But even when you don’t consider the worst-case scenario, drug testing welfare applicants makes no sense. Cohen reported:
Several studies, including a 1996 report from the National Institute on Alcohol Abuse and Alcoholism, have found that there is no significant difference in the rate of illegal-drug use by welfare applicants and other people. Another study found that 70% of illegal-drug users between the age of 18 and 49 are employed full time.
Drug-testing laws are often touted as a way of saving tax dollars, but the facts are once again not quite as presented. Idaho recently commissioned a study of the likely financial impact of drug testing its welfare applicants. The study found that the costs were likely to exceed any money saved.

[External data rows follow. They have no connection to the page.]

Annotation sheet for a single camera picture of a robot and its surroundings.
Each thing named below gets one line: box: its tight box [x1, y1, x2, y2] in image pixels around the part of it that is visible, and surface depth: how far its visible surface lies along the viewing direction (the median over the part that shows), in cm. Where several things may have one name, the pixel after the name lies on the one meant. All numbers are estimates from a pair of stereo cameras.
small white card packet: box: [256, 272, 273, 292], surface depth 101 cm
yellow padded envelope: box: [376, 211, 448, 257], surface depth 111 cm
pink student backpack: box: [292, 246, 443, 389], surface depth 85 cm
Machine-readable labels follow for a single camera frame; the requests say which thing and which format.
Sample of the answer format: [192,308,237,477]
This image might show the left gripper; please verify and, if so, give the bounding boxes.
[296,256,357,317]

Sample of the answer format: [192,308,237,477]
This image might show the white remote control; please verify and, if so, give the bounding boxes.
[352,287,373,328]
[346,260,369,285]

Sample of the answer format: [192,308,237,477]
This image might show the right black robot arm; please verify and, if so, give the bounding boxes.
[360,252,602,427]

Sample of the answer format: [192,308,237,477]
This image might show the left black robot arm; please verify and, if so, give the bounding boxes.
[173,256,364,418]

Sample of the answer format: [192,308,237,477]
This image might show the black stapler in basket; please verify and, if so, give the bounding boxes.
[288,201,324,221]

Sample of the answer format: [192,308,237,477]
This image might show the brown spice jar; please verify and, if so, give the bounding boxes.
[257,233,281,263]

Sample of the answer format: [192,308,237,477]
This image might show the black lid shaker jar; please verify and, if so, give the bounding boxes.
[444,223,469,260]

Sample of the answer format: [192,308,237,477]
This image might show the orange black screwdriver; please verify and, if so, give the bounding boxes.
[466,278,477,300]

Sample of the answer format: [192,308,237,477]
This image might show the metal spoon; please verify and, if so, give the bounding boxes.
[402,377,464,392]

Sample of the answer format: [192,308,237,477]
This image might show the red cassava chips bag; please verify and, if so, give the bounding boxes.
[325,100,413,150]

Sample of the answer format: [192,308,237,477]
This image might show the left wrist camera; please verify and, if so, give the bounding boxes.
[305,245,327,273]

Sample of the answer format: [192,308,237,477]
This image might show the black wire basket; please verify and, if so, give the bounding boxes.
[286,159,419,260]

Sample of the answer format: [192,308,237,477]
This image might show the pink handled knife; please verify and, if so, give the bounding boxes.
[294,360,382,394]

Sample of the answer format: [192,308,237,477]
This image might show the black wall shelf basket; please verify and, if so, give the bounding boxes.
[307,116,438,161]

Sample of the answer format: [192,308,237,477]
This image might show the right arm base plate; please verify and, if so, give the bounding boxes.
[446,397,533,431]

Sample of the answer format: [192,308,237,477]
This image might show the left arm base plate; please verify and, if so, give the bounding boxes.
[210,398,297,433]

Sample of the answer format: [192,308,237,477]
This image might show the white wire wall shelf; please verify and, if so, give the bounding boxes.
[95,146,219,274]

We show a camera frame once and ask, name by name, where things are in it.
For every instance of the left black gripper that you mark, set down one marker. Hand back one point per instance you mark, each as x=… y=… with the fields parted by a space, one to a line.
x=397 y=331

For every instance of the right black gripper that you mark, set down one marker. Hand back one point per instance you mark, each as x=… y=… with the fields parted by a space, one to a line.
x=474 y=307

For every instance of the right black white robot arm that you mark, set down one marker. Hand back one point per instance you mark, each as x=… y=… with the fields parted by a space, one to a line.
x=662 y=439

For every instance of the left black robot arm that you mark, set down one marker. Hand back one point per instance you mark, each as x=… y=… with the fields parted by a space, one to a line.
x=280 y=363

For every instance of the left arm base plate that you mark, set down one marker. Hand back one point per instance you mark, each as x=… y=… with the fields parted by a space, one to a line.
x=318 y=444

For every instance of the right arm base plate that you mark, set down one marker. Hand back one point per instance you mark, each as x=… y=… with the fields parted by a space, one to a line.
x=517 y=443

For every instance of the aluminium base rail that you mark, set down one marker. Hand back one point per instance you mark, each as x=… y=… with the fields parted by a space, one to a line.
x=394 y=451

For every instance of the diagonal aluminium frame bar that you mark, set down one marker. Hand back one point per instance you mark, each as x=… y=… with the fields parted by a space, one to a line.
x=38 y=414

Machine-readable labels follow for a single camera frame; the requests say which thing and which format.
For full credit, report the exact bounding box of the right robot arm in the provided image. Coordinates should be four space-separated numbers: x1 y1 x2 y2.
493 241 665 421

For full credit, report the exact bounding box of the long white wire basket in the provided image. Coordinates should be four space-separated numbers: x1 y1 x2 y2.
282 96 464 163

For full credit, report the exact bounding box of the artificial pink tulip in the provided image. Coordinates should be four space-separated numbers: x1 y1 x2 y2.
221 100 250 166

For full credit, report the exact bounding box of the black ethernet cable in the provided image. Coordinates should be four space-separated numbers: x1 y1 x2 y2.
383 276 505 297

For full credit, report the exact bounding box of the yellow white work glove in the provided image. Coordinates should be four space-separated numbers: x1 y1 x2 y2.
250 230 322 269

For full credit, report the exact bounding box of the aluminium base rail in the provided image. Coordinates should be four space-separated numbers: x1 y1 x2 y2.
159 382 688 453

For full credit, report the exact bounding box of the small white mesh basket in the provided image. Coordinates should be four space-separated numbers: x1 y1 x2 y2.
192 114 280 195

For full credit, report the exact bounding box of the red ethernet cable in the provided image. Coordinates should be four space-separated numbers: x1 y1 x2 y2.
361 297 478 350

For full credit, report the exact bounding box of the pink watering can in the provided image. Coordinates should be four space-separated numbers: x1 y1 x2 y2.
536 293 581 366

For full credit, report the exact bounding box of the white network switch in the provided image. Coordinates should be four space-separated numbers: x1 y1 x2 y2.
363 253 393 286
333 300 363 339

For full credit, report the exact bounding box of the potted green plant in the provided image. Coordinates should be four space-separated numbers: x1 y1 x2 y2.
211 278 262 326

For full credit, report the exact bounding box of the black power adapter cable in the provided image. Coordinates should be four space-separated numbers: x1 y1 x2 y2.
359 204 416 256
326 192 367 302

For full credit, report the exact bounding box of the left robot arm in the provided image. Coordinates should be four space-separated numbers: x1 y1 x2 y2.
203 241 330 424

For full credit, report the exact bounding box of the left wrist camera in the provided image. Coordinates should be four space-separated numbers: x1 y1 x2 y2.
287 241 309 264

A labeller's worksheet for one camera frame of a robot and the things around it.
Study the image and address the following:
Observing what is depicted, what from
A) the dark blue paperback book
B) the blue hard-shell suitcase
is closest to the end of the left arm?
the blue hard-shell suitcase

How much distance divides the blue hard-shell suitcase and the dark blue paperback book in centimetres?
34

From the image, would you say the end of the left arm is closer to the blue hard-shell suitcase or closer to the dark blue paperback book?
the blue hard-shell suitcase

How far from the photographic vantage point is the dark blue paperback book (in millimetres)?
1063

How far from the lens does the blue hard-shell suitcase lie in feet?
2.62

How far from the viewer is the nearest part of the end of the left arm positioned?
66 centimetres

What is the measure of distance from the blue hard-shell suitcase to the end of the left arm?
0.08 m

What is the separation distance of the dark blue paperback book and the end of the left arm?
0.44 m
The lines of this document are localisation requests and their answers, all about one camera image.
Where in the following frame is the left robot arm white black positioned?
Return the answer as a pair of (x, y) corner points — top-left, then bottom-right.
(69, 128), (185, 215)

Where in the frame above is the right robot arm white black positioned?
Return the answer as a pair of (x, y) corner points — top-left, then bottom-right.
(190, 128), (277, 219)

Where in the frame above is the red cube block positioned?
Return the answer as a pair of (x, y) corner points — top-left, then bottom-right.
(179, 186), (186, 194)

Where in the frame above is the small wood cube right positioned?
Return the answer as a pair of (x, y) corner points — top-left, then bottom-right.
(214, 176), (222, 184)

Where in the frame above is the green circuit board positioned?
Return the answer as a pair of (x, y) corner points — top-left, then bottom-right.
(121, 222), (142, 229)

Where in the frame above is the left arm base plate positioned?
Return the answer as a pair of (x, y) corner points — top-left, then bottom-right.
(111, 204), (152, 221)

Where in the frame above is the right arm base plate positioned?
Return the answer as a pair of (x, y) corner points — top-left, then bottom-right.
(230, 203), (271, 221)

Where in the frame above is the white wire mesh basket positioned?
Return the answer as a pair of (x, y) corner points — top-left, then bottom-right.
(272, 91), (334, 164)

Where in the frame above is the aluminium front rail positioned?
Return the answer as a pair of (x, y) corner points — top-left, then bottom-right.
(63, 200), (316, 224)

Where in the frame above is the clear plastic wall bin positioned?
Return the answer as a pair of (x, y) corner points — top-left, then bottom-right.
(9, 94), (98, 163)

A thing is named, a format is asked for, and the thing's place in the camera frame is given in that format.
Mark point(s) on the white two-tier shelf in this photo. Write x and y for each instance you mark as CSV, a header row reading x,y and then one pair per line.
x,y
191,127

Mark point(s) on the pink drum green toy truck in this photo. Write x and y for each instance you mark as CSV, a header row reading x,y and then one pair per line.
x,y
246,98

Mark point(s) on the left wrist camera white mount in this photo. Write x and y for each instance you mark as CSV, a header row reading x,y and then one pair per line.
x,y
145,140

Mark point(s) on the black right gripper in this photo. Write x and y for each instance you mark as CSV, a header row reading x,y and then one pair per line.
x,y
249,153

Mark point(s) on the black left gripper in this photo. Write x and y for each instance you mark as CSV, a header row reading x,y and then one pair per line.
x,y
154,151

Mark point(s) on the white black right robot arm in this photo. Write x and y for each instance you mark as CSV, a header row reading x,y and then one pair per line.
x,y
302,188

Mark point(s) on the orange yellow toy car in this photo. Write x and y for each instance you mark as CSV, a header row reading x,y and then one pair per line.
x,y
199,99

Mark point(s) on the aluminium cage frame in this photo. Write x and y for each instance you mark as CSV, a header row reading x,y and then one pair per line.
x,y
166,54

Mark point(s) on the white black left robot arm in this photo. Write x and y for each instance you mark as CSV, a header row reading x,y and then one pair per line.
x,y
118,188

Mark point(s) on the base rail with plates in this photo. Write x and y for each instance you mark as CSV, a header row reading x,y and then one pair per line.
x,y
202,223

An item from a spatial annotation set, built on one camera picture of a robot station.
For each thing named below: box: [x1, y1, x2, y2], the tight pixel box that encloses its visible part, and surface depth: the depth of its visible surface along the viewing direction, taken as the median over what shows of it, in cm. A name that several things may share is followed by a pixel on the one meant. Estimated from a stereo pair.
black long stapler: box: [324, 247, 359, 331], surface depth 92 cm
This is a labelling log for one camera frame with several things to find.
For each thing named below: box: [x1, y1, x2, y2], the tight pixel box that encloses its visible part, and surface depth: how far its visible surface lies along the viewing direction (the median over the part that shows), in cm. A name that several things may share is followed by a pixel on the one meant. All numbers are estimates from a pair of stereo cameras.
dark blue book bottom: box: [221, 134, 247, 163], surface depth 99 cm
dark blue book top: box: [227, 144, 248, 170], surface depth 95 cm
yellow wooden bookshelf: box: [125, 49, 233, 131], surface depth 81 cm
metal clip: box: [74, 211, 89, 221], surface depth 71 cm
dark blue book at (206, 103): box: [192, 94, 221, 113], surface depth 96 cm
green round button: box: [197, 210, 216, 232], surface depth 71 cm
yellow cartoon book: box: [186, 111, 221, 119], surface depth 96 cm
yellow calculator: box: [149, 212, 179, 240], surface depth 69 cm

That happens to be Florida’s experience so far. A Florida television station, WFTV, reported that of the first 40 applicants tested, only two came up positive, and one of those was appealing. The state stands to save less than $240 a month if it denies benefits to the two applicants, but it had to pay $1,140 to the applicants who tested negative. The state will also have to spend considerably more to defend the policy in court.
Drug testing welfare recipients may sound like a good idea on paper, but in practice it is expensive, wasteful and counterproductive — at least if the goal is reducing addiction. Of course, if the goal is stigmatizing and shaming people in need, it’s quite effective.